WHAT ARE SOME OF THE SYSTEMIC FACTORS LINKED TO DISPARITIES IN COVID-19?
The rapid development of the pandemic has led to health communications, which have unfortunately been complex, contradictory, and in some cases untrue. For example, false rumors emerged that Black Americans were immune to COVID-19. The media also showed gatherings which violated social distancing guidelines and implied that Blacks were not taking the threat seriously. Yet, a recent study found that Blacks were nearly twice as likely as Whites to view the virus as a serious threat to their health. Further, the mislabeling of COVID-19 as the "Chinese virus" has caused an increase in stigma and discrimination towards individuals and communities of Asian descent and is a mischaracterization of the threat the virus poses to other groups. Stigmatization may extend to essential workers as well. Some individuals such as the elderly, those who struggle to understand English, and those with less education may experience difficulties comprehending and filtering complex or inaccurate health communication. While misinformation, unclear health communication, and at-risk job responsibilities can be a barrier to taking appropriate self-protection measures, it can also contribute to stigmatization and undue blame.
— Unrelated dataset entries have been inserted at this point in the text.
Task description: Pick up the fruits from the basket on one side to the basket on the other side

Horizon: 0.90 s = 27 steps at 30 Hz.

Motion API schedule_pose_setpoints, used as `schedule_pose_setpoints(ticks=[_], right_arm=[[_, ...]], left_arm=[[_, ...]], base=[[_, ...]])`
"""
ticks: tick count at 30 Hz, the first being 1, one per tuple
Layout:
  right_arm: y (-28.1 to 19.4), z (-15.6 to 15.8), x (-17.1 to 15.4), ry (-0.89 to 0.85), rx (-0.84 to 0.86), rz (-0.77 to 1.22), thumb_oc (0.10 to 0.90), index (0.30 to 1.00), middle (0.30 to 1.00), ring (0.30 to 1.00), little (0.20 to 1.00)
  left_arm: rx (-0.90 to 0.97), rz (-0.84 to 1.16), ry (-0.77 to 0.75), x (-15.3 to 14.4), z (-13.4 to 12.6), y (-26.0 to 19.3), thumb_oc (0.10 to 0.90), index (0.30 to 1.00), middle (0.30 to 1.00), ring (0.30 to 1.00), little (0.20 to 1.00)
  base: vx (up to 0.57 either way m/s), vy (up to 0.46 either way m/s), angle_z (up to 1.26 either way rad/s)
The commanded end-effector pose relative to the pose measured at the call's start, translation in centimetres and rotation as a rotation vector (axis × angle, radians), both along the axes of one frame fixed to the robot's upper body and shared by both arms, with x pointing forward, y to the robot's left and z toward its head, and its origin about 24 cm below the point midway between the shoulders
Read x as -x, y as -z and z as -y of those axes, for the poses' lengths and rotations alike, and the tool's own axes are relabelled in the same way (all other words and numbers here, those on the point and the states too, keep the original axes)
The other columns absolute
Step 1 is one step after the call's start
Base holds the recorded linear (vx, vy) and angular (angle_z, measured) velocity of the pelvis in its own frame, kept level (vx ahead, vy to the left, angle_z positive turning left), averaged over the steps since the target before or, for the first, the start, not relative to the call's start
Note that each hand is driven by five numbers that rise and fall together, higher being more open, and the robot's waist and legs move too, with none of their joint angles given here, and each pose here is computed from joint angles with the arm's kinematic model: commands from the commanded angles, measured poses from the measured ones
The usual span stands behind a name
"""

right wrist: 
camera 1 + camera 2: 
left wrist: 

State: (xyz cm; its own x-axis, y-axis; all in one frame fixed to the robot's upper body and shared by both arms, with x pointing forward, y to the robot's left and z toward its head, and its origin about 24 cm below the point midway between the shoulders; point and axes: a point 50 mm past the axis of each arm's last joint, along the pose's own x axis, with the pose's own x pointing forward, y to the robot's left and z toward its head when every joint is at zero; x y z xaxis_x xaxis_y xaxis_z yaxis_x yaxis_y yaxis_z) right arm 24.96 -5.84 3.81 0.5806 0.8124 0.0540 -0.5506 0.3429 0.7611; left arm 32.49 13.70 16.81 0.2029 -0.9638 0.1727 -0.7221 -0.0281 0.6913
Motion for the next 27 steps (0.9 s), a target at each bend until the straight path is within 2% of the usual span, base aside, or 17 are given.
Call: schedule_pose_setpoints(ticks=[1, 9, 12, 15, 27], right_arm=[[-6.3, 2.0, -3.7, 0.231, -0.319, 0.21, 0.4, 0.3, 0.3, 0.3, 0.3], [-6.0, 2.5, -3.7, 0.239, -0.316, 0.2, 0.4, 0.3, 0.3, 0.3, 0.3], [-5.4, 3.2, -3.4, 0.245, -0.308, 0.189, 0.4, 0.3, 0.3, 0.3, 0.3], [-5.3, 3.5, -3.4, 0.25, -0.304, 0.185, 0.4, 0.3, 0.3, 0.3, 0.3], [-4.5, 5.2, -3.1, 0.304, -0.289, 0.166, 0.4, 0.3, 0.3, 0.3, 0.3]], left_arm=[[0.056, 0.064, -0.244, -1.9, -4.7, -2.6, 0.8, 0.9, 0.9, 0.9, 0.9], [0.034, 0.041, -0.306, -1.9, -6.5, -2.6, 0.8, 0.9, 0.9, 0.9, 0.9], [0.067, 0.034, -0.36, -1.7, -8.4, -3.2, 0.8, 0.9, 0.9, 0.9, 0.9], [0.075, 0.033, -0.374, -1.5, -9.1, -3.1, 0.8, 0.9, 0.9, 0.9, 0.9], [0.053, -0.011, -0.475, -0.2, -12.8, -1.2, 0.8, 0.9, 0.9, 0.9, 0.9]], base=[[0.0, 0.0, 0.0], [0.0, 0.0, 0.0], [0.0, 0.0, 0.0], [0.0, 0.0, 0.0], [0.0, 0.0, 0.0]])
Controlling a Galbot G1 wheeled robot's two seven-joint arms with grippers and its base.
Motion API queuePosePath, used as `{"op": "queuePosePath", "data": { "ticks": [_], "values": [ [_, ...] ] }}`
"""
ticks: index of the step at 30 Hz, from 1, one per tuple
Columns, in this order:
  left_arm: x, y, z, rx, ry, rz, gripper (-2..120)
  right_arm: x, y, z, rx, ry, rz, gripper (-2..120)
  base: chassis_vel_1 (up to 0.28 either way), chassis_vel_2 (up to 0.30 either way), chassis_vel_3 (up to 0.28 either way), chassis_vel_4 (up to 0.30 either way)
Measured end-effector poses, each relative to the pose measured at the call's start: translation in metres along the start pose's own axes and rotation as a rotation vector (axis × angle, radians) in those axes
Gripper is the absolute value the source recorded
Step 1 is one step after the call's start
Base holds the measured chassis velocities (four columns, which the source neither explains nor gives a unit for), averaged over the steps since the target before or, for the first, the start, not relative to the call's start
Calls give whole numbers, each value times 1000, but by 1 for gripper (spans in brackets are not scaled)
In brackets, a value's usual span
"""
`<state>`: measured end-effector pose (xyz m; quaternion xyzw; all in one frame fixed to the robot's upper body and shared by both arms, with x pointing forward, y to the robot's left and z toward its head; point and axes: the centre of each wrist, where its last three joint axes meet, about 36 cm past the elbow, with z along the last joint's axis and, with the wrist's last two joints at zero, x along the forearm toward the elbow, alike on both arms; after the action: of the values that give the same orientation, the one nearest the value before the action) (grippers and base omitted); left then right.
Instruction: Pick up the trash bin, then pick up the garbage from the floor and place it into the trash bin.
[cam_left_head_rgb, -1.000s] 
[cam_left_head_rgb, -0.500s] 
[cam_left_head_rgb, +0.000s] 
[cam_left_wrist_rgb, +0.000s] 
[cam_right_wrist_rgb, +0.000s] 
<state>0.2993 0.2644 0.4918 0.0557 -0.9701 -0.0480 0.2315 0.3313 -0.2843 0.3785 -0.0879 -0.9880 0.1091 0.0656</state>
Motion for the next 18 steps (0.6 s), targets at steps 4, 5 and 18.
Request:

While state and regionally mandated stay-at-home orders were implemented to protect the health of our nation, for many, staying at home is a luxury. For example, Black and Latino Americans are less likely than Asian Americans and Whites to be able to telecommute for work. Jobs in fields like food service, retail sales, and personal/home health cannot be done remotely. These workers often do not have paid sick time or health insurance and have experienced disproportionate unemployment rates. Social distancing is particularly problematic for people who rely on public transportation and for those living in overpopulated communities and multigenerational households with no alternative locations to isolate sick relatives. Thus, high-risk, low resource communities are particularly vulnerable to the effects of the pandemic.
The economic burden of medical care and health provider bias may also be factors contributing to COVID-19 disparities. Depending on case complexity, the average cost of inpatient treatment for those with employer coverage ranges from $10-20,000 but for the uninsured it is $40-70,000. While the government plans to provide some financial support to hospitals for the uninsured, the remaining cost is likely to cause extreme financial distress for those with no insurance, potentially resulting in delayed medical care and worse outcomes. Existing health disparities literature also illuminates the implications of health professional bias on the quality of healthcare, which may contribute to medical mistrust or suspicion of healthcare providers, organizations, and systems. Collectively the limitations of our healthcare system may inhibit treatment seeking for members of marginalized groups and exacerbate both short and long-term psychological and behavioral outcomes associated with COVID-19.